Burbidge also notes that climate change is likely to cause a shift in tourism demand, which airports will have to respond to. “Some locations may become uncomfortably hot for tourism in the summer months, which could see tourists moving their holidays to the spring or autumn, or even to cooler locations with a more pleasant climate. This can have an impact on the number of passengers passing through airports, and the number of flights, infrastructure and personnel required. And although we expect such changes to be gradual, it is something for airports to think about in longer-term planning.”

Fundamentally, adapting and building according to climate change is only a temporary solution – conditions will worsen as we continue to add to climate change, and regular adjustments will be obligatory. Ultimately, the only real solution is to decarbonise our energy uses and work to remove the carbon already pumped into the atmosphere. Doing so in an industry whose function relies on significantly contributing to emissions is a challenge, but as Bhasin notes, necessity is the mother of invention. “Researchers and engineers are constantly innovating in the areas of new construction materials, structural designs and construction practices to reduce the overall negative impact of our built world on the environment, both during construction and service,” he says. Above all else, the sector needs to move towards a greener future to protect itself in the long term – and fast.

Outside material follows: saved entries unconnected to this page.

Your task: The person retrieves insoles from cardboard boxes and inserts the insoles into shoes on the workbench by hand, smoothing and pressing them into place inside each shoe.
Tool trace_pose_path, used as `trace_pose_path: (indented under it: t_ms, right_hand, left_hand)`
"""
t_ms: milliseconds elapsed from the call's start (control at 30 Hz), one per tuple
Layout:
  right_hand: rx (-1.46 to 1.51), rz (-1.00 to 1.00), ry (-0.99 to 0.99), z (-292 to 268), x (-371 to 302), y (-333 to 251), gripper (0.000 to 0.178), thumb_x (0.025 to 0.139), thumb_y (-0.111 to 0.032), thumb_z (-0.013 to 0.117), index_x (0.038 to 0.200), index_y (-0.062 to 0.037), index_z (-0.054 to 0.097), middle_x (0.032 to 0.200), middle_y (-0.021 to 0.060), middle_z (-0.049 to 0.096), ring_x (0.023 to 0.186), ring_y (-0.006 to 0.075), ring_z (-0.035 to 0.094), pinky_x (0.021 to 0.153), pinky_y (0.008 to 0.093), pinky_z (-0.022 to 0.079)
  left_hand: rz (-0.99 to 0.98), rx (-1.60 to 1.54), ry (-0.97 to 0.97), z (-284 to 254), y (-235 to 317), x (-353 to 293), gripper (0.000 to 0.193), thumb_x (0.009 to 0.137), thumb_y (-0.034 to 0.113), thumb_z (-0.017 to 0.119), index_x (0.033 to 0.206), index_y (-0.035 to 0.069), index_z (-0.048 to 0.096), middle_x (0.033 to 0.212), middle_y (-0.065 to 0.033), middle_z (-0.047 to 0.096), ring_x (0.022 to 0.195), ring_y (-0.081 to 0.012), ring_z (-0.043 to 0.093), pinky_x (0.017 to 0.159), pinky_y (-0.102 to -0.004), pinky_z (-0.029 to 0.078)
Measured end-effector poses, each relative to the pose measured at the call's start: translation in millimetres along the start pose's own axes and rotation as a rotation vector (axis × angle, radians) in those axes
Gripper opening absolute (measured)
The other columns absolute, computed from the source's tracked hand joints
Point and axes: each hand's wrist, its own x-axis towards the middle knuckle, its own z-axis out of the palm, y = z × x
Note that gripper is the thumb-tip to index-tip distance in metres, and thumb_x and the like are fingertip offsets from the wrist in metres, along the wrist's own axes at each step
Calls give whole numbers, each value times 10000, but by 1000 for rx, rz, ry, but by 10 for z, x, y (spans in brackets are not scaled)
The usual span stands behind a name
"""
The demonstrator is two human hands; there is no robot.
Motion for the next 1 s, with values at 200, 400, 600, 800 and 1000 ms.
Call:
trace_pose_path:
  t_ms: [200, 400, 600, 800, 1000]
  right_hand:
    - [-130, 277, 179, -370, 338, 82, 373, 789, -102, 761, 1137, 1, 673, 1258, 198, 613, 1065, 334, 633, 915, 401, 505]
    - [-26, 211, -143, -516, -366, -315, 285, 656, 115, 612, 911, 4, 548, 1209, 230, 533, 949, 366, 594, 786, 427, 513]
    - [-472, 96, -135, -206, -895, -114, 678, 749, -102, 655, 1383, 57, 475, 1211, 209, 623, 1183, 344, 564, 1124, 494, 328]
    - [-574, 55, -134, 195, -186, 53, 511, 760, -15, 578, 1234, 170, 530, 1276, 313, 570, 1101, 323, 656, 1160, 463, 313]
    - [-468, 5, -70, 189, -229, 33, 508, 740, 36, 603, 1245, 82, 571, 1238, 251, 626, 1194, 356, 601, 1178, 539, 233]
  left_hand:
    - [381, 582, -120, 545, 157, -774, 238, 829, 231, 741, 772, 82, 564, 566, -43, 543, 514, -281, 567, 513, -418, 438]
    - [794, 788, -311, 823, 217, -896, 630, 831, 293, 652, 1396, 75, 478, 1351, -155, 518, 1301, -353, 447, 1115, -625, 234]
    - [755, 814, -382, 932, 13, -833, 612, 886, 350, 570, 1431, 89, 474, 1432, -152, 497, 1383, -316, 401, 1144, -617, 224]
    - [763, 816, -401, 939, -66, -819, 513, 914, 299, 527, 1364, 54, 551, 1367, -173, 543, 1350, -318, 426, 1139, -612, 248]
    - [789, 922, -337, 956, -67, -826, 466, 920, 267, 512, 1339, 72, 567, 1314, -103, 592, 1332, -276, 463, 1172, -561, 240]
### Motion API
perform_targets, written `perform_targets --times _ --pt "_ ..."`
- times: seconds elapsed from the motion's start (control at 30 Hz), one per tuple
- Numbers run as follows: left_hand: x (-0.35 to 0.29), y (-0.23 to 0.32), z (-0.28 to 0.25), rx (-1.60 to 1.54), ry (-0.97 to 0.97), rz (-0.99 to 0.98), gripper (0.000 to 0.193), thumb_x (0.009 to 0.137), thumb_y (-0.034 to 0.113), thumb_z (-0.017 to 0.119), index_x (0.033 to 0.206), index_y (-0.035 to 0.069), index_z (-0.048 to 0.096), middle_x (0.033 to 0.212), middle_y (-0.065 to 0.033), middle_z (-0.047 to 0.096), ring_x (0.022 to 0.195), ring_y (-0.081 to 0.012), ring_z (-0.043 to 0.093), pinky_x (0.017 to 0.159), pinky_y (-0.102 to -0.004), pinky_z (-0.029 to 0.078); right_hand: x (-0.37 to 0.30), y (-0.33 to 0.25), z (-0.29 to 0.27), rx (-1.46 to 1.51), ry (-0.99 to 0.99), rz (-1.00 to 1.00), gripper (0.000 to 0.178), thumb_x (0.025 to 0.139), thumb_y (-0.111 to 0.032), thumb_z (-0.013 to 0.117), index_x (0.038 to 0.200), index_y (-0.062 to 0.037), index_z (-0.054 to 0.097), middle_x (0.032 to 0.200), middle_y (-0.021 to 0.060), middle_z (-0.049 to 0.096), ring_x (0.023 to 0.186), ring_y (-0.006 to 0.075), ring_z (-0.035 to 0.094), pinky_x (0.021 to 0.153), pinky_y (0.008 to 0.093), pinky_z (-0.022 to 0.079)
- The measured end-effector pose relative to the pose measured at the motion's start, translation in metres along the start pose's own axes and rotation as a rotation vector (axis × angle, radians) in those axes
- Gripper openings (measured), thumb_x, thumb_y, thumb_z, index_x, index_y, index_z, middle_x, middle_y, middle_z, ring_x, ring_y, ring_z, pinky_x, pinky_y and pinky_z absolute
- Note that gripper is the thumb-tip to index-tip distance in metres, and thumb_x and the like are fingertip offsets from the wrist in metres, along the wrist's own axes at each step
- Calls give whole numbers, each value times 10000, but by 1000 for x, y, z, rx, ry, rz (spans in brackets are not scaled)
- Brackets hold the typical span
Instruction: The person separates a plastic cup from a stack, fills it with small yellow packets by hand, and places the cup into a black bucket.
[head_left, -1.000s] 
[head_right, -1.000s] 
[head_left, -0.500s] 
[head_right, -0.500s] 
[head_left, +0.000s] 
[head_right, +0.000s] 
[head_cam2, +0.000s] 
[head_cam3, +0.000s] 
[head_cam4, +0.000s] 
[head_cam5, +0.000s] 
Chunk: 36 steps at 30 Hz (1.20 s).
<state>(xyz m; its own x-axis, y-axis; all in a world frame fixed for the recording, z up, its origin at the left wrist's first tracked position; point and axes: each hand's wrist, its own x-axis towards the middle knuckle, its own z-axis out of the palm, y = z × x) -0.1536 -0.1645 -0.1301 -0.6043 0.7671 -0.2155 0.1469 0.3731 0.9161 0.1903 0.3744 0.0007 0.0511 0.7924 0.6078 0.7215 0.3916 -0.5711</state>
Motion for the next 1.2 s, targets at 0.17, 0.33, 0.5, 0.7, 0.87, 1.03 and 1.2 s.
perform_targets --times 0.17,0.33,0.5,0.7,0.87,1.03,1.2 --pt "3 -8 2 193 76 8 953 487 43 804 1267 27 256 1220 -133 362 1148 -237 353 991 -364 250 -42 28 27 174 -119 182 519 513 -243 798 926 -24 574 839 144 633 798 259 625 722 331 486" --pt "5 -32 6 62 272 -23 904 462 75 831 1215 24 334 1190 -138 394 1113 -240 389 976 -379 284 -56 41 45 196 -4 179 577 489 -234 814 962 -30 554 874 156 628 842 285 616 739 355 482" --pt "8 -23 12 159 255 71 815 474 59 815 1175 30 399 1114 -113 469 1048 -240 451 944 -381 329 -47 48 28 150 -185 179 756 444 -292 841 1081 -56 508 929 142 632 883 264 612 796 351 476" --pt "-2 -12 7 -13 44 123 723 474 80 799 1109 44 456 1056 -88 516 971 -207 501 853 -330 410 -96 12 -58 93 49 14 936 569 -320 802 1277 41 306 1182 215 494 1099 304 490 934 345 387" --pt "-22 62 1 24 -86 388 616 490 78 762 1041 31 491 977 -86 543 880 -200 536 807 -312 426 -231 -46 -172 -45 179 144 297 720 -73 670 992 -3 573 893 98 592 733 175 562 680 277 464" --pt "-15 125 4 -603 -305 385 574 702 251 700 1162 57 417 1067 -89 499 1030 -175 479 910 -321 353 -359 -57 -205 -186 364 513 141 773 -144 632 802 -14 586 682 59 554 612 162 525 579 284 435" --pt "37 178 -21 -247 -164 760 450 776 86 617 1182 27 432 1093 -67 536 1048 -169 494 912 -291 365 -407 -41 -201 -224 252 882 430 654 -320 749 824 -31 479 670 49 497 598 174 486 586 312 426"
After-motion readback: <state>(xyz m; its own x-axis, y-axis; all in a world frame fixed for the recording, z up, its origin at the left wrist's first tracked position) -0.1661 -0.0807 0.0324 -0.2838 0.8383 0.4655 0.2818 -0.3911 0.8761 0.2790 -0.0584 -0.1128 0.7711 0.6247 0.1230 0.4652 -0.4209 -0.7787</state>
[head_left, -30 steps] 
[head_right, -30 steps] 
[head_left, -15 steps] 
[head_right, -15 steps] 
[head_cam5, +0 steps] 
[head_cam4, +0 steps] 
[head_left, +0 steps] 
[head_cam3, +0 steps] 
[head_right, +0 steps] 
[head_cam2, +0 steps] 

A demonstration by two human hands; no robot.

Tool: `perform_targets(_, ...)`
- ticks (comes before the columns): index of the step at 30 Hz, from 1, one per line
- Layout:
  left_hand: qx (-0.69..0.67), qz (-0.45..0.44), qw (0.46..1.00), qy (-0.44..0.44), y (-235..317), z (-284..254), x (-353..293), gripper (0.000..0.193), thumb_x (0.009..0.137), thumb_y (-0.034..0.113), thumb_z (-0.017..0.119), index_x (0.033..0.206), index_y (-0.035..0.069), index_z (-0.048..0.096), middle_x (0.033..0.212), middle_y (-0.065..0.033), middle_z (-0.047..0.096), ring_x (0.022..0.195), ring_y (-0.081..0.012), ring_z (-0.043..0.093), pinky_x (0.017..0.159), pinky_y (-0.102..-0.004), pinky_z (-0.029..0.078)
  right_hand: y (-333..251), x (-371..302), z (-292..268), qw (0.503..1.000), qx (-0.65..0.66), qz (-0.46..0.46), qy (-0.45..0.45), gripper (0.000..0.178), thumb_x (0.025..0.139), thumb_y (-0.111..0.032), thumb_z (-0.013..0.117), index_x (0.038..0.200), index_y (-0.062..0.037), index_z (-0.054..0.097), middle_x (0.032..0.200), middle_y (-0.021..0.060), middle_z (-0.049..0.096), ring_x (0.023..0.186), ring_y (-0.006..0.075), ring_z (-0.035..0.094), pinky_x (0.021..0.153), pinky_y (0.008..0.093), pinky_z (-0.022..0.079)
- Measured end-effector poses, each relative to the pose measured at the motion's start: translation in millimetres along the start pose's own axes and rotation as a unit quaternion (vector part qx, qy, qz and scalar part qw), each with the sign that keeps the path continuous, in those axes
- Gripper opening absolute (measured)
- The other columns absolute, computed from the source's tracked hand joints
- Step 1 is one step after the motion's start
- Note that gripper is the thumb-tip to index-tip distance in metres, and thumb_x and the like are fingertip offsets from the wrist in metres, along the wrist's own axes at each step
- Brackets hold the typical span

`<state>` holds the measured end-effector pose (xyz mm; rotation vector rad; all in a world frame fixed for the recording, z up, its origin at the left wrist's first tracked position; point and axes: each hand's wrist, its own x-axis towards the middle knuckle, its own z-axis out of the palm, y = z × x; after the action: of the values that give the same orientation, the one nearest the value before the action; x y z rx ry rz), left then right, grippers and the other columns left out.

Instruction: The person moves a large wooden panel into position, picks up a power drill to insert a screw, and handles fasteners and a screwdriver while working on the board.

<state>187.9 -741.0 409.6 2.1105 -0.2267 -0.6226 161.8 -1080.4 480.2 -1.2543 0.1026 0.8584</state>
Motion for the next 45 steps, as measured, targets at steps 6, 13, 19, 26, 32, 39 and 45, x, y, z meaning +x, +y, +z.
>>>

Nine primary climate impacts on aviation

In a whitepaper entitled ‘Climate Resilient Airports’, the UN’s International Civil Aviation Organisation (ICAO) collected material from the Airport Planning Manual, Part II, and Climate Change Synthesis documents and identified nine primary climate impacts that are likely to affect aviation in the near future as a result of man-made climate change:

  • Sea level rise: elevated flood risk; increased risk of seawater damage; inundation of airport infrastructure; permanent inundation in some locations; rising ground water tables damaging infrastructure; and inundation of ground transport links.
  • Storm surge: damage to airport infrastructure and airport buildings; disruption of operations or temporary airport closure; reduced airport accessibility for ground and air transport; increases in contamination risk.
  • Increased intensity of storms: damage to airport infrastructure; accelerated ageing of the airport facilities; damage to mobile or fragile equipment; increased flight delays and cancellations; temporary airport closure.
  • Changes in average and extreme temperatures: damage on airport surfaces; take-off weight restrictions requiring longer runways or schedule changes; changes in heating and cooling requirements increasing energy consumption and associated environmental and financial costs; overheating of equipment or degradation of performance; permafrost thawing may lead to ground instability causing damage both to aircraft movement areas and infrastructure; impact on fuel handling and storage, due to maximum temperature restrictions.
  • Changing precipitation (intensity and type): abnormal precipitation quantities or location; need for increased airport surface drainage capacity; risk of flash flooding or inundation of infrastructure; potential risks to ground transport links; increase of existing, or emergence of new, drought regions, leading to restricted access to water supply.
  • Changing icing conditions: increased use of pavement deicers; reduced airport capacity; increased use of aircraft de-icing and anti-icing.
  • Changing wind: increased risk to aircraft operations due to high and varying winds conditions; potential risk of ground equipment being lifted and disrupting operations ground; limitations to aircraft loading and unloading due to high winds; in extreme high wind conditions, reduced airport capacity due to air traffic control tower closures.
  • Desertification: increased risk of soil erosion around infrastructure; water shortages; disruptive sandstorms; risk of encroachment of sand dunes on airport facilities; effects of sand on aircraft operations.
  • Changes in biodiversity (wildlife and ecosystems): changes in wildlife migration patterns; changes to the local biodiversity; increase in wildlife hazard.